E Por Fim A Violência Justifica-se

Amor e ódio tocam-se. Por vezes entrelaçam-se de tal forma que se perde a noção de onde começa um e já terminou o outro. Mas mais do que amor esta é uma história de possessão. E da inevitável escapatória a essa possessão. É uma história que assenta em algo que define o ser humano enquanto tal – o livre arbítrio. E sim: é fantástica no sentido de que nunca se poderia ter passado assim, mas o que é que isso importa?

Kill Bill – primeiro e segundo tomos – remete para a manga. Tem referências ao Western Spaghetti. Funde os horizontes americano e japonês num multicolorido de sequências de luta desconcertantes e simultaneamente entusiasmantes. Enquanto a personagem de Uma Thurman decepa membros aos seus adversários, há esse jogo morte-vida brilhantemente encenado. É o sangue que jorra por oposição aos membros que caiem no chão. É a energia interior de Uma face ao automatismo de grande parte dos seus adversários. Tarantino abusou do sal. Mas Kill Bill segue uma estrutura e serve-se de um conceito que o justificam. O que é o mesmo que dizer que aqui salgado é q.b.

Se é verdade que Uma parece ter uma sede de vingança inesgotável e que nem a morte latente consegue apaziguar, também não deixa de o ser relativamente à intensidade do seu sofrimento, pela perda de tudo e pela impossibilidade de o recuperar. E apesar do crescente número de cadáveres que vai fazendo jazer pelo caminho, permanece a personagem mais humana que conseguimos encontrar ao longo do filme. Quase como se as motivações que a impelem nos impedissem de a encarar como uma verdadeira assassina. Mas Uma também não é vítima. Uma mulher assim nunca poderia ser uma vítima. E os seus inimigos sabem-no e confirmam-no com a sua própria morte.
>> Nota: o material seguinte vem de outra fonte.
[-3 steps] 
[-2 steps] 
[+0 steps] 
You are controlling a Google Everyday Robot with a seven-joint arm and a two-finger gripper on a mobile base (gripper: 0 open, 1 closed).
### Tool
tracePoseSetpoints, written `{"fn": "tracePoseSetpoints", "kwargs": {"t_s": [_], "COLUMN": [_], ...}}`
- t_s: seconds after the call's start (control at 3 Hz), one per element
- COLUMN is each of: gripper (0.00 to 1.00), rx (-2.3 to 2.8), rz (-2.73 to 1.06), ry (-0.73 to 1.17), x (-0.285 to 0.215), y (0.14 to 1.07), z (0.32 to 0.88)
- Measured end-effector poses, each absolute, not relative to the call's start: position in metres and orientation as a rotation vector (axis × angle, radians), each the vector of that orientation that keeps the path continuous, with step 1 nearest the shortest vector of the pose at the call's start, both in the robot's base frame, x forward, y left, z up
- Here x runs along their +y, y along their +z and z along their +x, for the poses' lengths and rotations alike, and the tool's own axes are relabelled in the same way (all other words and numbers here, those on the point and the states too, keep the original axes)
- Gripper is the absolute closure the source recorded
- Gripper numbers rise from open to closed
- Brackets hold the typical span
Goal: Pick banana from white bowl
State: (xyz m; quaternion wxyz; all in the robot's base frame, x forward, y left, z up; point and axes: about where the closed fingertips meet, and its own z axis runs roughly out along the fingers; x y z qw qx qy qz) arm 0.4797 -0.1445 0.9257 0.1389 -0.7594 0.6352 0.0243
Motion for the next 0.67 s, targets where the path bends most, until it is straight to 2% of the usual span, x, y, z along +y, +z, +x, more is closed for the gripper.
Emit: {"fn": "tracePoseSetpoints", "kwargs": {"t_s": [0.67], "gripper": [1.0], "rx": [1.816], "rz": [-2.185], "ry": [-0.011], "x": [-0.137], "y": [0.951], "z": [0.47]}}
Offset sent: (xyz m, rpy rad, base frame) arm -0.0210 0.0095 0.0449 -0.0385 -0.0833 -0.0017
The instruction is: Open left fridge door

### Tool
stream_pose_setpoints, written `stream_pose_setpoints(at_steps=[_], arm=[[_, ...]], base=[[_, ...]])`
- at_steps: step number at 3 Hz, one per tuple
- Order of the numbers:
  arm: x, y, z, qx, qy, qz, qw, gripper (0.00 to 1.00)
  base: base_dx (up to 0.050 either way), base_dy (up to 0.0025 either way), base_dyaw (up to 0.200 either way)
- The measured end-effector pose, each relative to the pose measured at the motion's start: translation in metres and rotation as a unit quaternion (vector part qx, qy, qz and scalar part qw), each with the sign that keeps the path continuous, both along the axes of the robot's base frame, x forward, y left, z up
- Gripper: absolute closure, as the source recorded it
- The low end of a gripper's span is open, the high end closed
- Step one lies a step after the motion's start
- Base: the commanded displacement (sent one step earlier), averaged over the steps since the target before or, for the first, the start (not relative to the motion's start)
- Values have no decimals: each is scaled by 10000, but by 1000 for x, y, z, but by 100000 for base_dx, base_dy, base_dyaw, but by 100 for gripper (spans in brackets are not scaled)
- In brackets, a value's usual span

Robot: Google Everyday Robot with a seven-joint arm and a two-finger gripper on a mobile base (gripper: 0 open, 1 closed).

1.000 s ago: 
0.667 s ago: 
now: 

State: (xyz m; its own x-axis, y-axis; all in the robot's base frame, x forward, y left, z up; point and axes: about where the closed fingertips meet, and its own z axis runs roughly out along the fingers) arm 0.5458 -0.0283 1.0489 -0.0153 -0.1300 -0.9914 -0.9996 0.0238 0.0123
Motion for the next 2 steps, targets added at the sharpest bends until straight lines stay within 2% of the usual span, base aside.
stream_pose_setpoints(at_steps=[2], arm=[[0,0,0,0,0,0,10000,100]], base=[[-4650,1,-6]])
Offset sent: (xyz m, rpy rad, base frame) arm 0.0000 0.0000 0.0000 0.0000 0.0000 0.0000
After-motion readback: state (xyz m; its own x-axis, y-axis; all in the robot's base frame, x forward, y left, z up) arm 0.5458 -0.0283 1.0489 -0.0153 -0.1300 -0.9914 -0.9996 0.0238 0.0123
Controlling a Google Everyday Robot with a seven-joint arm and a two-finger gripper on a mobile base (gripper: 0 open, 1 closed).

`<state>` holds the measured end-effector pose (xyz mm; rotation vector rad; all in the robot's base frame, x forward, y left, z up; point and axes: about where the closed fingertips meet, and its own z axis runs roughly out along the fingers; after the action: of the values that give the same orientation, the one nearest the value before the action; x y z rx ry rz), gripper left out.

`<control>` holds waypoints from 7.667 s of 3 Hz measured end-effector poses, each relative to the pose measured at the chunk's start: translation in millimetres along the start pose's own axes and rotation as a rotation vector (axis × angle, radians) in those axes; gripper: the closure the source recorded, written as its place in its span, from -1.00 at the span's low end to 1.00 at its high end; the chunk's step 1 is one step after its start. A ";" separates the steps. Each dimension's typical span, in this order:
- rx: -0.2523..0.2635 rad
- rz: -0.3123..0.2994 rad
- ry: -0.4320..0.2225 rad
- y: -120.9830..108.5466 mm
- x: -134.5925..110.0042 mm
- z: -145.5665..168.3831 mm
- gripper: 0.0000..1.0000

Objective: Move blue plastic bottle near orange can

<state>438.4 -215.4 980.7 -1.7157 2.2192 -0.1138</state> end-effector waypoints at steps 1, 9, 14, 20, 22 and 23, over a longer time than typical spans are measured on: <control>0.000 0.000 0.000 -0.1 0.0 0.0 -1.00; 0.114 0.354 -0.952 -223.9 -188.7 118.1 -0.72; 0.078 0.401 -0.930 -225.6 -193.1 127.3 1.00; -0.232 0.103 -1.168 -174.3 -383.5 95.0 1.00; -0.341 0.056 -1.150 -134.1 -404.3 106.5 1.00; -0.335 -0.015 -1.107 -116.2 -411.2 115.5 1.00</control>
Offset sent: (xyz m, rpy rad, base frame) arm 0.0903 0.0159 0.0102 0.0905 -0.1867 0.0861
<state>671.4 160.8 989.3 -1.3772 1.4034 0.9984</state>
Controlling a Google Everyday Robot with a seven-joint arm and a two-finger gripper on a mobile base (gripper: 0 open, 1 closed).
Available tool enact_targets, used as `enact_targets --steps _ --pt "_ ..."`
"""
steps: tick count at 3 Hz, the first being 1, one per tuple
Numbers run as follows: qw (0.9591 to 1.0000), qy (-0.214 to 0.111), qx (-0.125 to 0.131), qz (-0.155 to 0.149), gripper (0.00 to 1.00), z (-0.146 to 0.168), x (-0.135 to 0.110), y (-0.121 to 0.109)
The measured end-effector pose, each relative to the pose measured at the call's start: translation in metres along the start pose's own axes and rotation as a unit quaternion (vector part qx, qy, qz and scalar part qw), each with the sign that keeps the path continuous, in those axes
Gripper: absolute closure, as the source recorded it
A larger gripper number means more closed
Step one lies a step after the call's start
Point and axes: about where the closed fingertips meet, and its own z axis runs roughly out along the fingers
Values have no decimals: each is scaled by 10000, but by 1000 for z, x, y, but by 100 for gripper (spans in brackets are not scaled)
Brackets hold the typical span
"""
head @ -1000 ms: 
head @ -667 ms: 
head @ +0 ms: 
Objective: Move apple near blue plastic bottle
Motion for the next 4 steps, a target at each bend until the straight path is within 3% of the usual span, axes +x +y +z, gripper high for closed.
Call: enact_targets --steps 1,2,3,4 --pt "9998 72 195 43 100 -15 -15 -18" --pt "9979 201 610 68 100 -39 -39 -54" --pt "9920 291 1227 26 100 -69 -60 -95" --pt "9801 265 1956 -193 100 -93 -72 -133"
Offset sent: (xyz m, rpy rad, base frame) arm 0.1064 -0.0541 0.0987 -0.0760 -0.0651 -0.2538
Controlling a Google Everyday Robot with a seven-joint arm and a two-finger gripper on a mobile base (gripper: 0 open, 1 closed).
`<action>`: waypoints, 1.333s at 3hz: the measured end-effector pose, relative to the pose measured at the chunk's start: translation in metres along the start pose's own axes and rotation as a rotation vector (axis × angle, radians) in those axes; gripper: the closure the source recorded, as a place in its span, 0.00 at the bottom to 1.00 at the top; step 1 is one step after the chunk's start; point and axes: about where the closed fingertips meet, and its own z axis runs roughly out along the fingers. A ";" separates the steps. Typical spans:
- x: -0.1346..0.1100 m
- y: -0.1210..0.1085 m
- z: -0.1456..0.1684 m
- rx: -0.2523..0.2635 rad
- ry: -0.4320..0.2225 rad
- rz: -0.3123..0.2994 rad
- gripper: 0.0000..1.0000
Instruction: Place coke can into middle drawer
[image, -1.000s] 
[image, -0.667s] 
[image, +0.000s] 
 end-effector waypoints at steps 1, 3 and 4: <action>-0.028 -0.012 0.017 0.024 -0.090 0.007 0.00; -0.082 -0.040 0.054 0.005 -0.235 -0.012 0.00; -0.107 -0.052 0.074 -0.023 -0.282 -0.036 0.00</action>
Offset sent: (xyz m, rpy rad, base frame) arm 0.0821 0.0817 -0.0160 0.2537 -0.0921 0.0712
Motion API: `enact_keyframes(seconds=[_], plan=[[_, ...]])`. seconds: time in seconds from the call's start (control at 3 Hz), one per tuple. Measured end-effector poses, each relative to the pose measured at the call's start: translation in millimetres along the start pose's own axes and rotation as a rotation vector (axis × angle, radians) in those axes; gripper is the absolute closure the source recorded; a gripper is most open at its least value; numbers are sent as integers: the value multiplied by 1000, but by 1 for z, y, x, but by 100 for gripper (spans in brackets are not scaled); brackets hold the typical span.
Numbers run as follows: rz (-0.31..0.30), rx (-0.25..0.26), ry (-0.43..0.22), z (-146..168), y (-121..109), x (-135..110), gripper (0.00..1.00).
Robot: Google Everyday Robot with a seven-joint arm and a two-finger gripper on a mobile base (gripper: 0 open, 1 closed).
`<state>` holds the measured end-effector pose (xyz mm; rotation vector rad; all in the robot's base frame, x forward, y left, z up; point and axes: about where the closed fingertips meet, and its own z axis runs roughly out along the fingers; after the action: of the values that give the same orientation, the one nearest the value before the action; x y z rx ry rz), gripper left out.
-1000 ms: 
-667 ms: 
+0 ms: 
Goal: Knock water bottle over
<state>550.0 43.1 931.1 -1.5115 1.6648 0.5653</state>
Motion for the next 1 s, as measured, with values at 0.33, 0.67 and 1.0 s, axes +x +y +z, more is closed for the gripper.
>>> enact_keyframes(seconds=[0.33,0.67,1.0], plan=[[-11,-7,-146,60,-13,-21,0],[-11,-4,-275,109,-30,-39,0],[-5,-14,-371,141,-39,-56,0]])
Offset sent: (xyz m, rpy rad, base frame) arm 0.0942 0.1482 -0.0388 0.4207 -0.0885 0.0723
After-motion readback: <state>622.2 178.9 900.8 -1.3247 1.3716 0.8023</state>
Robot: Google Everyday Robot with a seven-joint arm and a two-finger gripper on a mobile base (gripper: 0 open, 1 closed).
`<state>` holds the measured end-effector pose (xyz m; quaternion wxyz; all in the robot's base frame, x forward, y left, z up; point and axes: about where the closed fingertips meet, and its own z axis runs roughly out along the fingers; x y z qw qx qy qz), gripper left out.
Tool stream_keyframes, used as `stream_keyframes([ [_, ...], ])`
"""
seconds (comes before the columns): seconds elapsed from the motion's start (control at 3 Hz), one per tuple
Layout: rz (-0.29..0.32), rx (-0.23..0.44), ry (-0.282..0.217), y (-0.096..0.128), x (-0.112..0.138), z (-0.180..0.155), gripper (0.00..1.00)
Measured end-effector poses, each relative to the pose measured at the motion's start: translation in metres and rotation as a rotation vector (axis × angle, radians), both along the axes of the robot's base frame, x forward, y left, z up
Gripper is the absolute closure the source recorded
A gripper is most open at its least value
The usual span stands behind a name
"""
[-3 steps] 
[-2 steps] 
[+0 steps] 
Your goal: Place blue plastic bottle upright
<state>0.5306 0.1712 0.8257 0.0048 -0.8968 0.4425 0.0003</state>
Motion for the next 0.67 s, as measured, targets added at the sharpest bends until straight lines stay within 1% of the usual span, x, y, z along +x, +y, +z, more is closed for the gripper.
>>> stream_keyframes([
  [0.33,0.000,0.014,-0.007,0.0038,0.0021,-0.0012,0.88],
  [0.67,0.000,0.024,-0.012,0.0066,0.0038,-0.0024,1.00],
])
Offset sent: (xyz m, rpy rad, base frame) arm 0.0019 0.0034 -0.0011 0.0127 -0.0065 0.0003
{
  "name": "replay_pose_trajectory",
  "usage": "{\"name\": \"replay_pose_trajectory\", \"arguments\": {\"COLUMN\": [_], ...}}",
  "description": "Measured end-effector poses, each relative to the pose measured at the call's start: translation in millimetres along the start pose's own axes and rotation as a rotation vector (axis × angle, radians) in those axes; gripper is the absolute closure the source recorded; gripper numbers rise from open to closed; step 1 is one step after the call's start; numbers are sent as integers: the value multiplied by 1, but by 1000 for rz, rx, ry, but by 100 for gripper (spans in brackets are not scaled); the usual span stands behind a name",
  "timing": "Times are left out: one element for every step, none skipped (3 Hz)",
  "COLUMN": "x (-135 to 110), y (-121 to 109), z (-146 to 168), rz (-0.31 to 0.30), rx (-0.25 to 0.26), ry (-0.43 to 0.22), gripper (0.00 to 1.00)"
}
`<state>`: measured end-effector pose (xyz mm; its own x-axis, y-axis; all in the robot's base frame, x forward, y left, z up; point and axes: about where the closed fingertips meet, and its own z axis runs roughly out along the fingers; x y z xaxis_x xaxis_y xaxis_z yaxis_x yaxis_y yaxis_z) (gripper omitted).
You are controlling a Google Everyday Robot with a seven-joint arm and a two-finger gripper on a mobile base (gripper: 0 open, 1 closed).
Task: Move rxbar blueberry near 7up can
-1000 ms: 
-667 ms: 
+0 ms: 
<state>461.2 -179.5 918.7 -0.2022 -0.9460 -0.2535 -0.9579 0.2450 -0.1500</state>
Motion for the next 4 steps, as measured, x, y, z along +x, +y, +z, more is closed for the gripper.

A personagem de Uma Thurman em Kill Bill e a de Nicole Kidman em Dogville conhecem-se. Pelo menos uma vez no espaço e no tempo cruzaram-se e reconheceram-se uma na outra. Para além da circunstância óbvia de ambas fugirem do mundo do crime e de pessoas que as amam num sentido que é mais verdadeiramente obssessivo do que propriamente amoroso, são sobretudo as suas personalidades que se tocam. Tanto Uma como outra conhecem humilhações, torturas e sofrimento inimagináveis de suportar pelo comum dos mortais. Ambas começam um percurso dominadas por um jugo que posteriormente desafiam até ao limite das suas forças. Mas enquanto Dogville é sobretudo angústia, Kill Bill é pautado pela acção. Acção que não impede alguma reflexão, mas que anestesia os sentidos e que remete para uma realidade paralela em que o improvável é permanente e o impossível recorrente. Embora Lars Von Trier e Quentin Tarantino pressuponham objectivos diferentes no que toca à reacção provocada pelas suas películas, e usem de meios completamente diferentes para lá chegar, não deixa de ser possível ver aqui dois universos distintos que se tocam e se explicam mutuamente a um nível conceptual.

Kill Bill é estruturado de forma a que a previsibilidade tome em si alguma imprevisibilidade. O que simplificado quer dizer que precisamente no momento em que estamos convencidos de que we’ve got it all figured out, surge algo na tela que nos deixa perplexos, quase atónitos, pela originalidade e pela improbabilidade latentes. Sabemos desde o início o que vai acontecer. O que desconhecemos é a forma como vai acontecer. E é aí que Tarantino desbrava campo, quer ao nível da estrutura da narrativa, recorrendo a analepses e prolepses, quer no que toca ao desenrolar da acção propriamente dita, em que uma visão mais corrente é pontuada pelo inédito.

O que já não é inédita é a forma como a violência aqui deixa de ser um meio para se transformar num fim. É uma constante ao longo de todo o filme, e é sobretudo física, estando a vertente psicológica mais mascarada. É uma violência exagerada, irreal, e absurdamente estética. Violência que se sucede a um ritmo de tal forma acelerado que não permite ao espectador uma consciencialização absoluta dos seus efeitos. Mas é uma opção que aqui funciona. Porque mais do que uma violência comercial fabricada para grandes sucessos de blockbuster facilmente (e rapidamente) assimiláveis (e esquecidos) e mais do que uma violência de concretização de novas técnicas de efeitos especiais, é uma violência que serve um propósito. Um princípio conceptual que a eleva a um nível quase místico, porque não pretende ser verosímil, mas sobretudo criar um estatuto singular. Na fronteira entre o entretenimento e aquilo que é qualquer coisa que não sabemos bem o que é, mas que não chega a ser nem racional nem justificável (como se a violência pudesse ser qualquer uma delas). Deve ser também aqui que Tarantino afirma a sua diferença. Uma diferença violenta? Um filme diferentemente violento.